Work to complete ->
Each line from the one containing "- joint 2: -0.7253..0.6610" through the last line of the material below is to be transcribed exactly, with nothing else included.

Input data ->
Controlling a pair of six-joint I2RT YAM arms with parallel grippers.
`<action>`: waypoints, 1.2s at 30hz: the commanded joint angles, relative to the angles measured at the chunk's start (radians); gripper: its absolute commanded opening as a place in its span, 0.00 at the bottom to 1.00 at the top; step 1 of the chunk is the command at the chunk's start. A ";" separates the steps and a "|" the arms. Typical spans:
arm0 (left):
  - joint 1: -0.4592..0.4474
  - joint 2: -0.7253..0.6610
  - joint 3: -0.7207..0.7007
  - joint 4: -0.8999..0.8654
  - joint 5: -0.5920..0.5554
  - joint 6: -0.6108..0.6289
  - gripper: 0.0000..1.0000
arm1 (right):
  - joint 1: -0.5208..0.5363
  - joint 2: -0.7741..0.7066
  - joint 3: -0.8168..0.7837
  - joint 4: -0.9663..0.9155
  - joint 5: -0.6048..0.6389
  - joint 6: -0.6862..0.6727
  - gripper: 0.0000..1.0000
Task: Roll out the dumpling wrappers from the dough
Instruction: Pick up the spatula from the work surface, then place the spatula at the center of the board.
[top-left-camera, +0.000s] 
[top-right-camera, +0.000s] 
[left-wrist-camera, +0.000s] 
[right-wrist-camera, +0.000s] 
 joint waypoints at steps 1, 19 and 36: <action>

Result of this task ->
  - joint 2: -0.7253..0.6610
  - joint 3: -0.7207..0.7007
  - joint 4: -0.8999..0.8654
  - joint 5: -0.5920..0.5554
  - joint 6: -0.6108..0.6289
  - gripper: 0.0000..1.0000
arm1 (right):
  - joint 1: -0.5208..0.5363
  - joint 2: -0.7741..0.7066
  - joint 3: -0.8168..0.7837
  - joint 4: -0.9663..0.9155
  - joint 5: -0.6048..0.6389
  - joint 6: -0.6862..0.6727
  - gripper: 0.0000..1.0000
Task: Roll out the dumpling wrappers from the dough
Instruction: Pick up the spatula from the work surface, then place the spatula at the center of the board.
[top-left-camera, +0.000s] 
[top-right-camera, +0.000s] 
[left-wrist-camera, +0.000s] 
[right-wrist-camera, +0.000s] 
 joint waypoints at steps 1, 19 and 36: <action>

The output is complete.